A Power Line Christmas (bumped)

Some of our favorite writers published important new books this year. Several of them responded to our requests for comments discussing the books for Power Line readers. I want to note them along with a few other items of interest, as I did last year.
Adam Bellow, ed., New Threats to Freedom. Bellow discussed the book here.
Linda Bridges and Roger Kimball, eds., Athwart History: Half a Century of Polemics, Animadversions, and Illuminations: A William F. Buckley Jr. Omnibus. Kimball discussed the book here.
Chris Epting, Hello, It’s Me: Dispatches From a Pop Culture Junkie. The author is a Power Line reader who “celebrat[es] a wide variety of pop culture touchstones from the past 40 years.”

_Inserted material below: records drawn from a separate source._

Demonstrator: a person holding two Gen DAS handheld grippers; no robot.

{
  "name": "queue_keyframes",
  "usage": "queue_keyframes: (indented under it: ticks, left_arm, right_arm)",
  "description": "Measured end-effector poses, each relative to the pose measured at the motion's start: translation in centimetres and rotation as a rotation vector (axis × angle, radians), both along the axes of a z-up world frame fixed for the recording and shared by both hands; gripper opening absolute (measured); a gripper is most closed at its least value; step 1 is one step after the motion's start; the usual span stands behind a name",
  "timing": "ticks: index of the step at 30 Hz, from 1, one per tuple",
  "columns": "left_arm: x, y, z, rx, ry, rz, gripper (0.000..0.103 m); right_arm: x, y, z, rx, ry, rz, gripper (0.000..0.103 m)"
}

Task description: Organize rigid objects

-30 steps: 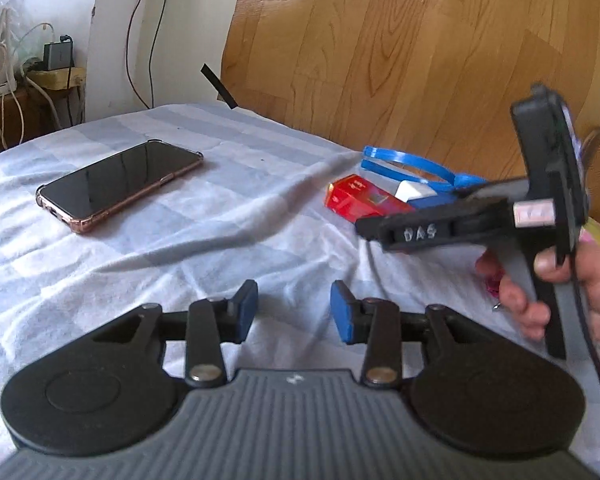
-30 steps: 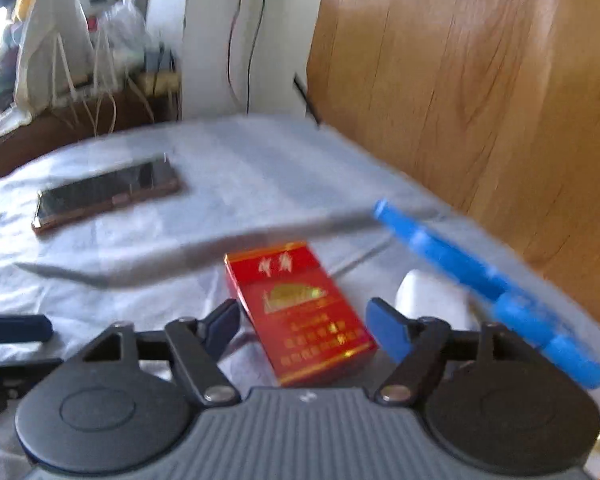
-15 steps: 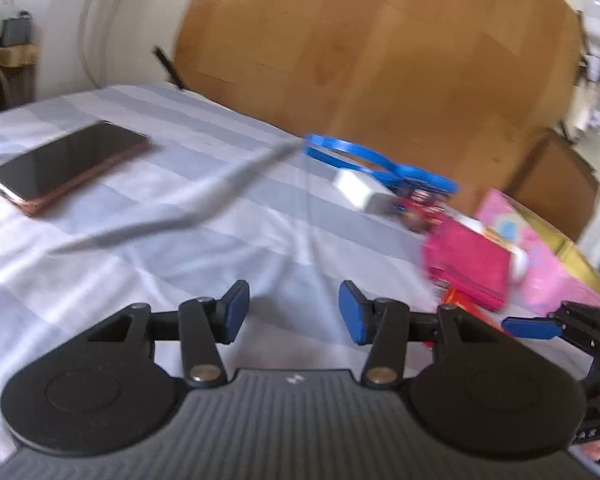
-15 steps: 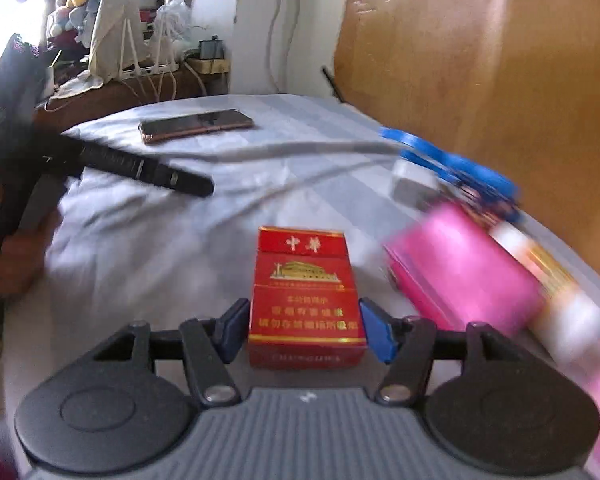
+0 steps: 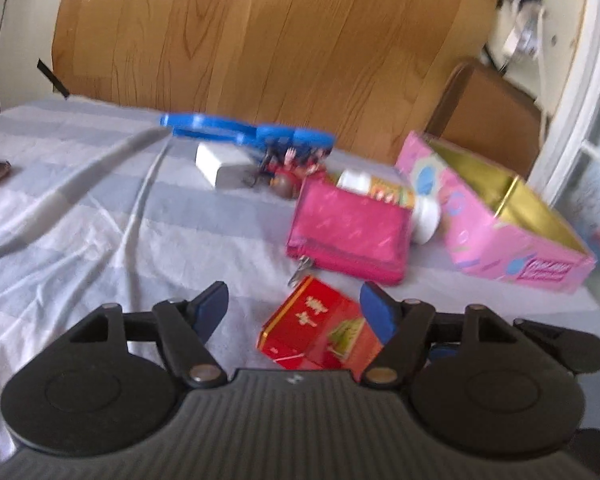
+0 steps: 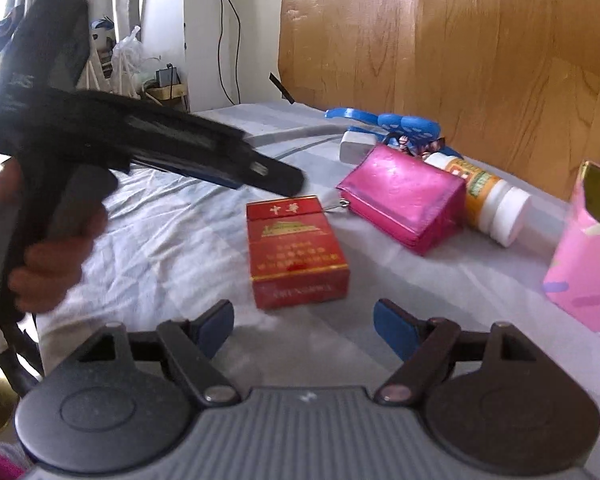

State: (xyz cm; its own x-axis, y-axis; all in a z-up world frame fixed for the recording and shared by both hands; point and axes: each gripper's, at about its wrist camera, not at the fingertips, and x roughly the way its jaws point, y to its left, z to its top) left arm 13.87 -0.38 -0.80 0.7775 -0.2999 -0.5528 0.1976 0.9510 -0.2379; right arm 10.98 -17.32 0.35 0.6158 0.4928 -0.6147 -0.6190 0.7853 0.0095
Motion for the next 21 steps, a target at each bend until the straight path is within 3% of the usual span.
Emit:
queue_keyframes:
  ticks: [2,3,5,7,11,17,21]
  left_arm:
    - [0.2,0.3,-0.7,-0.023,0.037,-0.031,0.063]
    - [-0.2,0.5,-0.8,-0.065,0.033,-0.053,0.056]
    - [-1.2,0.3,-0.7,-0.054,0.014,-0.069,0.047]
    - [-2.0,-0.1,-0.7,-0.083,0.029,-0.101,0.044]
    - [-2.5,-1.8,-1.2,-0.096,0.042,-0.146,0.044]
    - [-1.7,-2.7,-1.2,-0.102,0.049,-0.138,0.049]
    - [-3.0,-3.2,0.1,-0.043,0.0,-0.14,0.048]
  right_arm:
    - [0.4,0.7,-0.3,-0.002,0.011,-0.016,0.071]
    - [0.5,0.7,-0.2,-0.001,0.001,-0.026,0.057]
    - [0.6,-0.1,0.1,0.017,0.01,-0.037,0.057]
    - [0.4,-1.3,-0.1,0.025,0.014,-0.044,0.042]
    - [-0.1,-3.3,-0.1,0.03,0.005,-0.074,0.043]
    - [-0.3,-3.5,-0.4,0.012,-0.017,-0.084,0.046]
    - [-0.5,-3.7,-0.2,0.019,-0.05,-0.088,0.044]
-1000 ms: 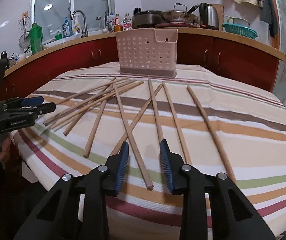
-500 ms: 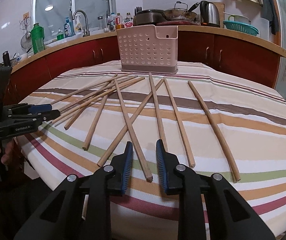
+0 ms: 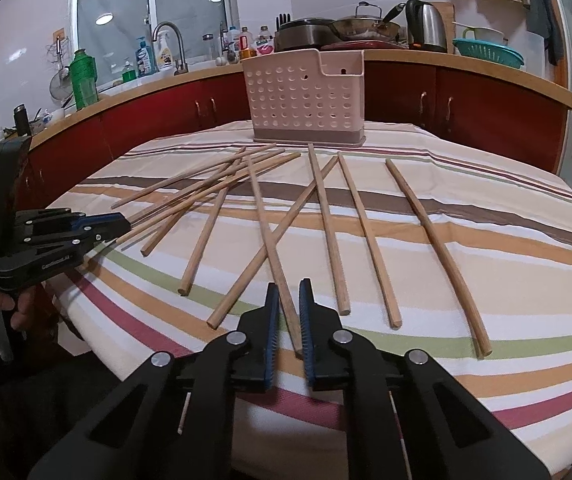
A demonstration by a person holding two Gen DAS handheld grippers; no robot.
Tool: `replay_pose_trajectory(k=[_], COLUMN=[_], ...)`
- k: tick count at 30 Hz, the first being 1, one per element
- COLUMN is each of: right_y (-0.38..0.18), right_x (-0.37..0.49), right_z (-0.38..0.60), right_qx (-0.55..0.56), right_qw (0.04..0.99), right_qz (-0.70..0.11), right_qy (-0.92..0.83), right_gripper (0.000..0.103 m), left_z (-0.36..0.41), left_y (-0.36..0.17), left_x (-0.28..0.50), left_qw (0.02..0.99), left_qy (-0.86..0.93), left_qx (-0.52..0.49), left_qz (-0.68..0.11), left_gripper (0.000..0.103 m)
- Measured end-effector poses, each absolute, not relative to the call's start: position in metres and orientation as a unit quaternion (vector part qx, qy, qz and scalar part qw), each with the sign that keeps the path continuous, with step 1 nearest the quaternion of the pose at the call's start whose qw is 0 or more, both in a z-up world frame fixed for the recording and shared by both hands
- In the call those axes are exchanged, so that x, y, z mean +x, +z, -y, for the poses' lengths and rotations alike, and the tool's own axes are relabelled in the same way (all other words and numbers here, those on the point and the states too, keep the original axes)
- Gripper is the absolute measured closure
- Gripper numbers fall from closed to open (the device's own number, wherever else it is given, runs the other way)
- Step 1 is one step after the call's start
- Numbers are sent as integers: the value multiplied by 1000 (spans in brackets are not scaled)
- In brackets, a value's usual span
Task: Organize utensils
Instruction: 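Lower the left tool onto one wooden chopstick and close it while the right tool grasps another, then lift the left tool's chopstick upright over the pink caddy while the right tool carries its own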
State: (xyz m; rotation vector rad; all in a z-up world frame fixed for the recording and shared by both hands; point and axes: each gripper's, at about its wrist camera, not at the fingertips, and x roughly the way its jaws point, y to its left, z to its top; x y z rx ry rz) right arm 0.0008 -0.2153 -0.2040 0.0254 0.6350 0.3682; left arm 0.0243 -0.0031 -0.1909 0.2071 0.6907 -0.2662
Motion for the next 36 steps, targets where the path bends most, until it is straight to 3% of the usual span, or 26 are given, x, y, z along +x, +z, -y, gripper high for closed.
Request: replay_pose_trajectory(k=[14,36], right_y=[-195,-100], right_x=[-7,-7], right_z=[211,222], right_qx=[7,28], right_qw=[938,968], right_qz=[-294,-182], right_qy=[183,169], right_gripper=[96,96], left_z=[2,-6], left_y=[-176,-82], left_x=[15,-4], left_qw=[938,977], left_qy=[-130,-100], left_qx=[97,70], left_qz=[-305,-175], left_gripper=[95,96])
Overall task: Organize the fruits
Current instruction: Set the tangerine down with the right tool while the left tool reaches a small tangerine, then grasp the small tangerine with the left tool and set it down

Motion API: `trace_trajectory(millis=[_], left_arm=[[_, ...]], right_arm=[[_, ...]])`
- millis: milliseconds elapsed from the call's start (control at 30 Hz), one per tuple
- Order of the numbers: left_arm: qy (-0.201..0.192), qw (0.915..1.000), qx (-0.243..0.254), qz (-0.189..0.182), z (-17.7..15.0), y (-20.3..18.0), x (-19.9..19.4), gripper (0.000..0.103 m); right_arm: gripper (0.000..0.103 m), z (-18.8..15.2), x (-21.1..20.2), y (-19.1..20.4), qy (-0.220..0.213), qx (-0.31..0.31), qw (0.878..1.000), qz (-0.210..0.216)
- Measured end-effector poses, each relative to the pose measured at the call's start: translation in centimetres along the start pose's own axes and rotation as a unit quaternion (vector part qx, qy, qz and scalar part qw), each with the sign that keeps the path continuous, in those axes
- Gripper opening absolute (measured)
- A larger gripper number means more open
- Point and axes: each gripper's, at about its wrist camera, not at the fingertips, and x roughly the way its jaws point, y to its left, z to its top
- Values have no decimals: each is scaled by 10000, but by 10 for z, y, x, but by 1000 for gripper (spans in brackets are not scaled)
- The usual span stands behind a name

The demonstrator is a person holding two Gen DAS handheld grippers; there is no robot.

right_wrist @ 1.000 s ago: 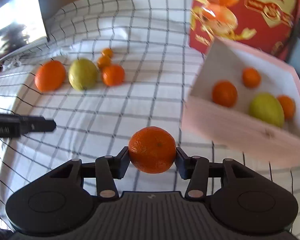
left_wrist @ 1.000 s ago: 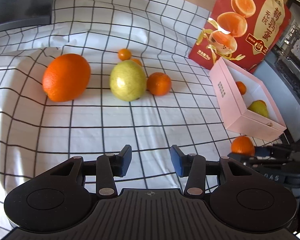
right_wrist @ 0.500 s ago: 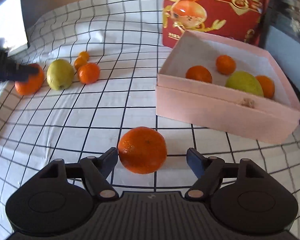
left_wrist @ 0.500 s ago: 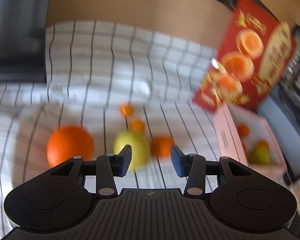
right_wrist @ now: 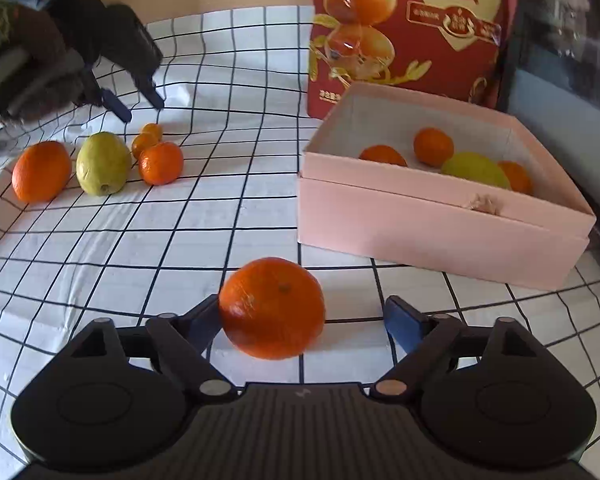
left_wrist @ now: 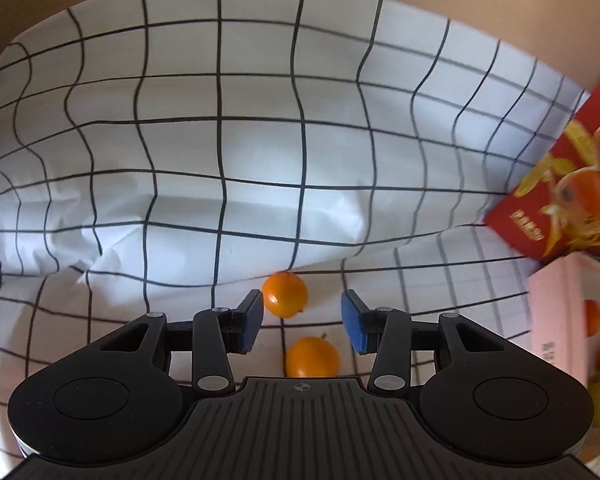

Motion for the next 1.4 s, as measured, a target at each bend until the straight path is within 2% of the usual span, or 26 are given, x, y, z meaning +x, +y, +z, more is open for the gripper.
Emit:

Charles Hill, Grand Strategies: Literature, Statecraft, and World Order. Professor Hill discussed the book here.
Stephen Hunter, I, Sniper. Hunter is the Pulitzer Prize-winning former chief film critic of the Washington Post. His most recent collection of film criticism is Now Playing at the Valencia. Power Line makes a cameo appearance in Hunter’s new Bob Lee Swagger novel, which he discussed here.
Stanley Kurtz, Radical-in-Chief: Barack Obama and the Untold Story of American Socialism. Paul Mirengoff discussed this important book in posts here and here, but please don’t report us to David Frum.
Andrew McCarthy, The Grand Jihad: How Islam and the Left Sabotage America. McCarthy discussed the book here.
James Robbins, This Time We Win: Revisiting the Tet Offensive Robbins discussed the book here.
Gabriel Schoenfeld, Necessary Secrets: National Security, the Media, and the Rule of Law. Schoenfeld discussed this incredibly timely book here. In last week’s Wall Street Journal Schnoenfeld drew on the expertise on display in his book to address the case of Julian Assange.
Marc Thiessen, Courting Disaster: How the CIA Kept America Safe and How Barack Obama Is Inviting the Next Attack. Thiessen discussed the book here.
William Voegeli, Never Enough: America’s Limitless Welfare State. Voegeli explored one theme of the book in this post.
Michael Walsh, Early Warning. Walsh discussed the book here.
Mark Steyn and Jessica Martin, “A Marshmallow World — Disco Fever Edition!” For Christmas 2008, columnist to the world Mark Steyn teamed up with his British show biz pal Jessica Martin on “A Marshmallow World,” a recording that contributed to the sum total of human happiness. It also proved popular, at one point reaching number 7 on Amazon’s bestselling easy listening downloads and number 41 on the main pop vocal chart. This year’s extended play compact disc reprises the original along with an alternate take and a disco version of “A Marshmallow World.” The highlight of this engaging encore is the “Director’s Bake” of the duo’s hilarious rendition of “Sweet Gingerbread Man.” Steyn and Martin display some serious chemistry this time around. Next year I hope they will return with a full-scale Al Hirt/Ann-Margaret “Beauty and the Beard” kind of outing.
UPDATE: All these items appear on our Power Line bookshelf.